__What this task involves__. Return each line of the records with nothing changed, pictures excepted.

__Data for review__.
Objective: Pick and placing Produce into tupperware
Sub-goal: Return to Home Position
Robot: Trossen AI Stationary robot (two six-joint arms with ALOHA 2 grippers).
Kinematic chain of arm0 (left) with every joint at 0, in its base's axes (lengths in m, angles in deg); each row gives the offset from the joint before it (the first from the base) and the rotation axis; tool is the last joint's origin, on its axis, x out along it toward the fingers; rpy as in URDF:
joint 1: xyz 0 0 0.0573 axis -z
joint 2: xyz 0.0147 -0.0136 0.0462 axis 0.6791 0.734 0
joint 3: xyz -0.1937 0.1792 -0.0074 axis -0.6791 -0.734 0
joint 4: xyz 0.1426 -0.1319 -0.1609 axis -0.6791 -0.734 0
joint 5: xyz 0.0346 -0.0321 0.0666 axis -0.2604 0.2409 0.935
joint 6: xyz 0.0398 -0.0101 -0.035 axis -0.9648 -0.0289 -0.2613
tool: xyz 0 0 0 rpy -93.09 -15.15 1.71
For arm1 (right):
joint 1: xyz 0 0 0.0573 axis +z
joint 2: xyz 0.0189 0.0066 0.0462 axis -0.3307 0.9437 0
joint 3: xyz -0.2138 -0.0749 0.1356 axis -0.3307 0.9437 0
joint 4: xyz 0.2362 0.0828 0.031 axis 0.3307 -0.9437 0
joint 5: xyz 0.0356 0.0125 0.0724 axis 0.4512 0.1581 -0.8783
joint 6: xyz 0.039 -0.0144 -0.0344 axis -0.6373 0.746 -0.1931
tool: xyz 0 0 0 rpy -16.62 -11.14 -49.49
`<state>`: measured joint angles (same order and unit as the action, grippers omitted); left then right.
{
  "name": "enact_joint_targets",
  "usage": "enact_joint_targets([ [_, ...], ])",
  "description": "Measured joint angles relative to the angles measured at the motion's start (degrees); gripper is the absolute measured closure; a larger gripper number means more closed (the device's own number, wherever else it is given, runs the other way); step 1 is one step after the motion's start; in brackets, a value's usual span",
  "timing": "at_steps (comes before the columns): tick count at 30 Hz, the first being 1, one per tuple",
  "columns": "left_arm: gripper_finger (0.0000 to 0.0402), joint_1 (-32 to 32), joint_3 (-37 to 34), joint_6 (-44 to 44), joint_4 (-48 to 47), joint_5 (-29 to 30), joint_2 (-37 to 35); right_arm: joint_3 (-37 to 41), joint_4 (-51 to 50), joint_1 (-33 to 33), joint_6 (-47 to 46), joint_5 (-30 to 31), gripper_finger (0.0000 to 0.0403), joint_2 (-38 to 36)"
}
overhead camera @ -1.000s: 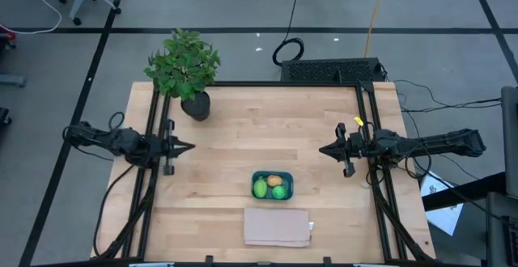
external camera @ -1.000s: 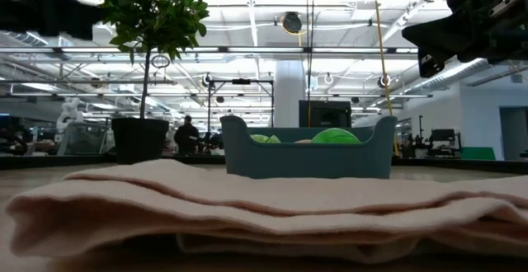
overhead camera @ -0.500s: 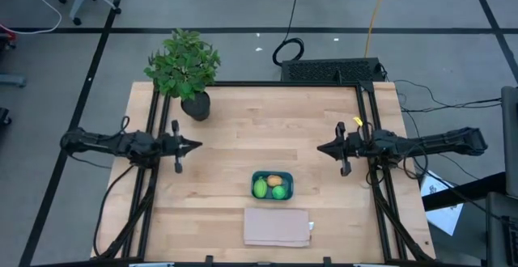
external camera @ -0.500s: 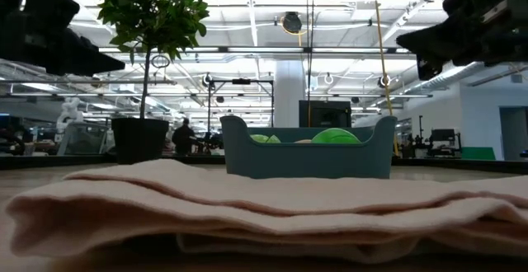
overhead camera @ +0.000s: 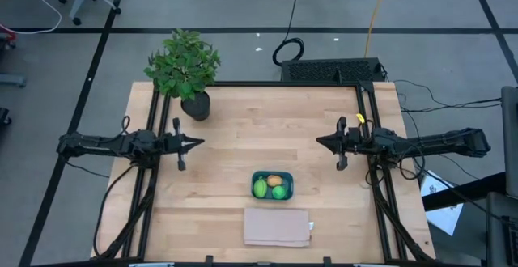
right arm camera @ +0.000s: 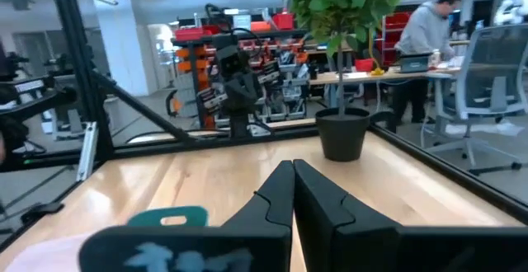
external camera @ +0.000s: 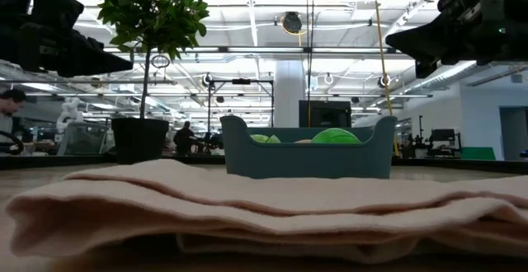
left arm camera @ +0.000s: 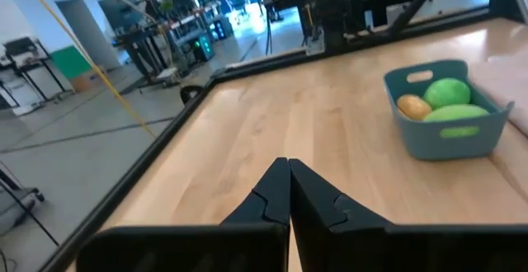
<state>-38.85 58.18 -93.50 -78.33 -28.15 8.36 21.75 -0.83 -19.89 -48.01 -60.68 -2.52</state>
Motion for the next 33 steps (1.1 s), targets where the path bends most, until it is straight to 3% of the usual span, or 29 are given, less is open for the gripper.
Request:
enact_joint_targets([
  [12,0.0401,0.9,2.5,-1.7,-6.0,0.0,-6.6,0.0,-3.7,1.8,0.0,-1.1,0.0403,-6.2],
  [33,0.0401,3.8,2.5,-1.5,-6.6,0.6,-6.6,0.0,-14.1,5.3,0.6,-0.8,0.0403,-18.5],
])
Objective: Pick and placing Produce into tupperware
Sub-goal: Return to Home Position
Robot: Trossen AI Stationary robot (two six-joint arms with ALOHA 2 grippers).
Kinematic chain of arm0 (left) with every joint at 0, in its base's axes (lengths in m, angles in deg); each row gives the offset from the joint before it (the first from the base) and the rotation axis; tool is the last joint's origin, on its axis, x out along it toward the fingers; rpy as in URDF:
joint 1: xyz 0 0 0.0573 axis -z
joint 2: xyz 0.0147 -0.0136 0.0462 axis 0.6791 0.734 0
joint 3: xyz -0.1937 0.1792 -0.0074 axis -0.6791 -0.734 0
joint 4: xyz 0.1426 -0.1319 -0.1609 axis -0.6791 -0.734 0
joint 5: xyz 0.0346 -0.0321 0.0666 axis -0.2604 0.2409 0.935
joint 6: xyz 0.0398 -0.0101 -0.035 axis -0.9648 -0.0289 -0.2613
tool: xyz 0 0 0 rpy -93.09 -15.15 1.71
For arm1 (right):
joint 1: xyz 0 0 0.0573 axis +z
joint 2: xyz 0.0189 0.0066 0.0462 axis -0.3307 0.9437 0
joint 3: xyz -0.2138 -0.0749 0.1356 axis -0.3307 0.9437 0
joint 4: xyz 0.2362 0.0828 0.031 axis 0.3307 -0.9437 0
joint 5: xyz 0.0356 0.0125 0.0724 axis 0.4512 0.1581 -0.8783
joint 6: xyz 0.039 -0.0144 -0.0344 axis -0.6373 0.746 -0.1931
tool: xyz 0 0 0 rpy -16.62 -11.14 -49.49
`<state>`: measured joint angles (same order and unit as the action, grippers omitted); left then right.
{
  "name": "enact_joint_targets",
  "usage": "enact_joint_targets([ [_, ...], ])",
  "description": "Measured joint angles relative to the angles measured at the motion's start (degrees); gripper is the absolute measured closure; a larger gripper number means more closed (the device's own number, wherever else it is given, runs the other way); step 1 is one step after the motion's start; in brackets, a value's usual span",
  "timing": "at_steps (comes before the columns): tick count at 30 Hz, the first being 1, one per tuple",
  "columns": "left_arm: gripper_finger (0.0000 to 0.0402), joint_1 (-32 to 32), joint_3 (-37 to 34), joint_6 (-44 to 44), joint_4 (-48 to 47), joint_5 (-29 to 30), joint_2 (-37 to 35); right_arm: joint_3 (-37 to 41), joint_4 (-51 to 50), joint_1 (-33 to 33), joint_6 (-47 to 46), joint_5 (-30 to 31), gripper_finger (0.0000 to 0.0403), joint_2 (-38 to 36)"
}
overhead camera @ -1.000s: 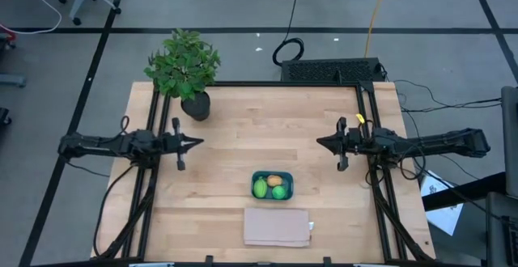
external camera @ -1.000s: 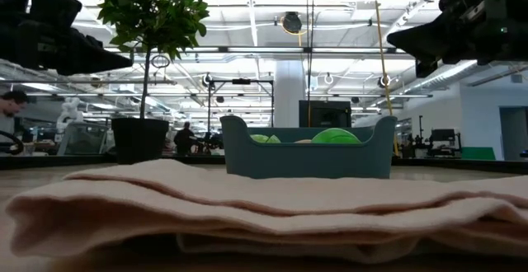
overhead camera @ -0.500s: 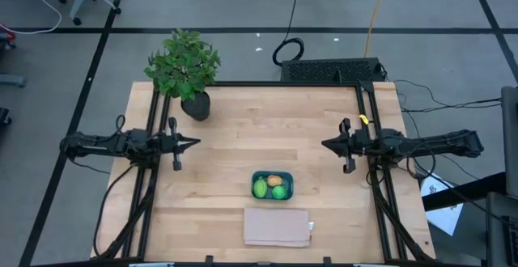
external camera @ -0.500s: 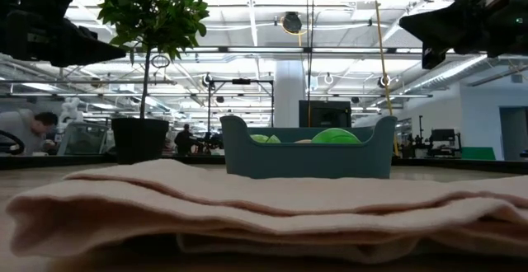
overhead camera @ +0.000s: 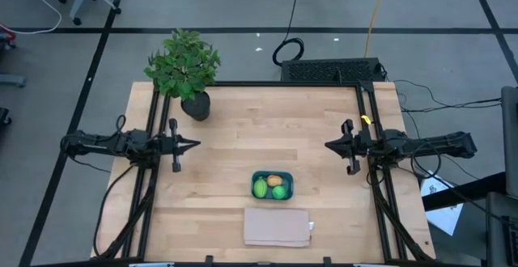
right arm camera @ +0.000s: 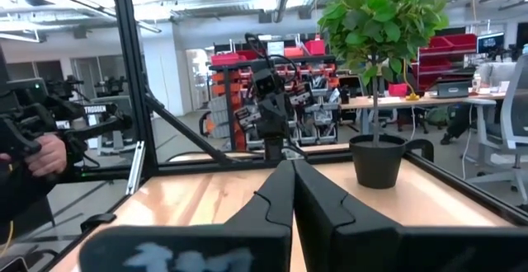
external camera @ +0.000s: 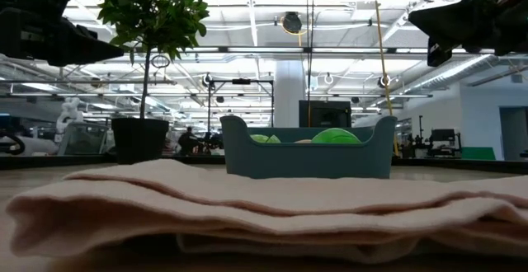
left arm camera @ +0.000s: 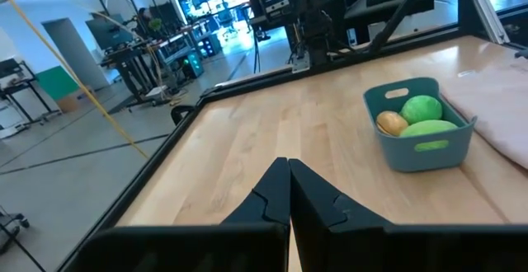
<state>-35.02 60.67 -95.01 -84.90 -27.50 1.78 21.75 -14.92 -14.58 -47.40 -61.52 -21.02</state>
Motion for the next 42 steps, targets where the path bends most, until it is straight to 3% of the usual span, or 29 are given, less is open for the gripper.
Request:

__Answer__.
Objective: Pick and placing Produce into tupperware
Sub-goal: Return to Home Position
Robot: Trossen AI Stationary robot (two six-joint arms with ALOHA 2 grippers).
Kinematic chain of arm0 (left) with every joint at 0, in its base's axes (lengths in m, angles in deg); each row gives the offset from the joint before it (the first from the base) and the rotation axis; tool is the last joint's origin, on its axis, x out along it toward the fingers; rpy as in URDF:
joint 1: xyz 0 0 0.0573 axis -z
joint 2: xyz 0.0147 -0.0136 0.0462 axis 0.6791 0.734 0
joint 3: xyz -0.1937 0.1792 -0.0074 axis -0.6791 -0.734 0
joint 4: xyz 0.1426 -0.1319 -0.1609 axis -0.6791 -0.734 0
joint 5: xyz 0.0346 -0.0321 0.0666 axis -0.2604 0.2409 0.935
joint 6: xyz 0.0398 -0.0101 -0.035 axis -0.9648 -0.0289 -0.2613
tool: xyz 0 0 0 rpy -93.09 -15.15 1.71
For arm1 (right):
joint 1: xyz 0 0 0.0573 axis +z
joint 2: xyz 0.0189 0.0066 0.0462 axis -0.3307 0.9437 0
joint 3: xyz -0.2138 -0.0749 0.1356 axis -0.3307 0.9437 0
joint 4: xyz 0.2362 0.0828 0.031 axis 0.3307 -0.9437 0
joint 5: xyz 0.0356 0.0125 0.0724 axis 0.4512 0.1581 -0.8783
joint 6: xyz 0.039 -0.0144 -0.0344 axis -0.6373 0.746 -0.1931
tool: xyz 0 0 0 rpy -16.62 -11.14 -49.49
`<state>`: measured joint angles (same order and unit as the action, grippers omitted); left then right.
{
  "name": "enact_joint_targets",
  "usage": "enact_joint_targets([ [_, ...], ])",
  "description": "Measured joint angles relative to the angles measured at the motion's start (degrees); gripper is the absolute measured closure; a larger gripper number means more closed (the device's own number, wherever else it is given, runs the other way); step 1 is one step after the motion's start; in brackets, a value's usual span",
  "timing": "at_steps (comes before the columns): tick count at 30 Hz, the first being 1, one per tuple",
  "columns": "left_arm: gripper_finger (0.0000 to 0.0402), joint_1 (-32 to 32), joint_3 (-37 to 34), joint_6 (-44 to 44), joint_4 (-48 to 47), joint_5 (-29 to 30), joint_2 (-37 to 35); right_arm: joint_3 (-37 to 41), joint_4 (-51 to 50), joint_1 (-33 to 33), joint_6 (-47 to 46), joint_5 (-30 to 31), gripper_finger (0.0000 to 0.0403), joint_2 (-38 to 36)"
}
overhead camera @ -1.000s: 
external camera @ -1.000s: 
overhead camera @ -0.500s: 
external camera @ -0.500s: 
overhead camera @ +0.000s: 
right arm camera @ +0.000s: 
external camera @ +0.000s: 
left arm camera @ +0.000s: 
<state>-38.85 58.18 -93.50 -78.33 -28.15 8.36 21.75 -0.83 -19.89 -48.01 -60.68 -2.52</state>
Motion for the next 33 steps (1.1 s), targets where the path bends most, until it is straight to 3% of the usual span, or 29 are given, less is open for the gripper.
Request:
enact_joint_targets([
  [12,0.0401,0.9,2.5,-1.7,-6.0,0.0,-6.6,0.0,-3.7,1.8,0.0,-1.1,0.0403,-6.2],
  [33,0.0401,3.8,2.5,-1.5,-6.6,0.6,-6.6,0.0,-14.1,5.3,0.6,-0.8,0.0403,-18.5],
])
Objective: Pick and placing Produce into tupperware
Sub-goal: Return to Home Position
Robot: Trossen AI Stationary robot (two six-joint arms with ALOHA 2 grippers).
Kinematic chain of arm0 (left) with every joint at 0, in its base's axes (lengths in m, angles in deg); each row gives the offset from the joint before it (the first from the base) and the rotation axis; tool is the last joint's origin, on its axis, x out along it toward the fingers; rpy as in URDF:
joint 1: xyz 0 0 0.0573 axis -z
joint 2: xyz 0.0147 -0.0136 0.0462 axis 0.6791 0.734 0
joint 3: xyz -0.1937 0.1792 -0.0074 axis -0.6791 -0.734 0
joint 4: xyz 0.1426 -0.1319 -0.1609 axis -0.6791 -0.734 0
joint 5: xyz 0.0346 -0.0321 0.0666 axis -0.2604 0.2409 0.935
joint 6: xyz 0.0398 -0.0101 -0.035 axis -0.9648 -0.0289 -0.2613
tool: xyz 0 0 0 rpy -93.09 -15.15 1.71
For arm1 (right):
joint 1: xyz 0 0 0.0573 axis +z
joint 2: xyz 0.0189 0.0066 0.0462 axis -0.3307 0.9437 0
joint 3: xyz -0.2138 -0.0749 0.1356 axis -0.3307 0.9437 0
joint 4: xyz 0.2362 0.0828 0.031 axis 0.3307 -0.9437 0
joint 5: xyz 0.0356 0.0125 0.0724 axis 0.4512 0.1581 -0.8783
joint 6: xyz 0.039 -0.0144 -0.0344 axis -0.6373 0.746 -0.1931
tool: xyz 0 0 0 rpy -16.62 -11.14 -49.49
`<state>`: measured joint angles (same order and unit as the action, grippers omitted); left then right.
{
  "name": "enact_joint_targets",
  "usage": "enact_joint_targets([ [_, ...], ])",
  "description": "Measured joint angles relative to the angles measured at the motion's start (degrees); gripper is the absolute measured closure; a larger gripper number means more closed (the device's own number, wherever else it is given, runs the other way); step 1 is one step after the motion's start; in brackets, a value's usual span",
  "timing": "at_steps (comes before the columns): tick count at 30 Hz, the first being 1, one per tuple",
  "columns": "left_arm: gripper_finger (0.0000 to 0.0402), joint_1 (-32 to 32), joint_3 (-37 to 34), joint_6 (-44 to 44), joint_4 (-48 to 47), joint_5 (-29 to 30), joint_2 (-37 to 35); right_arm: joint_3 (-37 to 41), joint_4 (-51 to 50), joint_1 (-33 to 33), joint_6 (-47 to 46), joint_5 (-30 to 31), gripper_finger (0.0000 to 0.0403), joint_2 (-38 to 36)"
}
overhead camera @ -1.000s: 
external camera @ -1.000s: 
overhead camera @ -0.500s: 
external camera @ -0.500s: 
overhead camera @ +0.000s: 
right arm camera @ +0.000s: 
external camera @ +0.000s: 
left arm camera @ +0.000s: 
<state>-35.02 60.67 -95.01 -84.90 -27.50 1.78 21.75 -14.92 -14.58 -47.40 -61.52 -21.02</state>
Motion for the next 42 steps, targets where the path bends most, until it is straight to 3% of the usual span, or 29 are given, less is open for the gripper.
Request:

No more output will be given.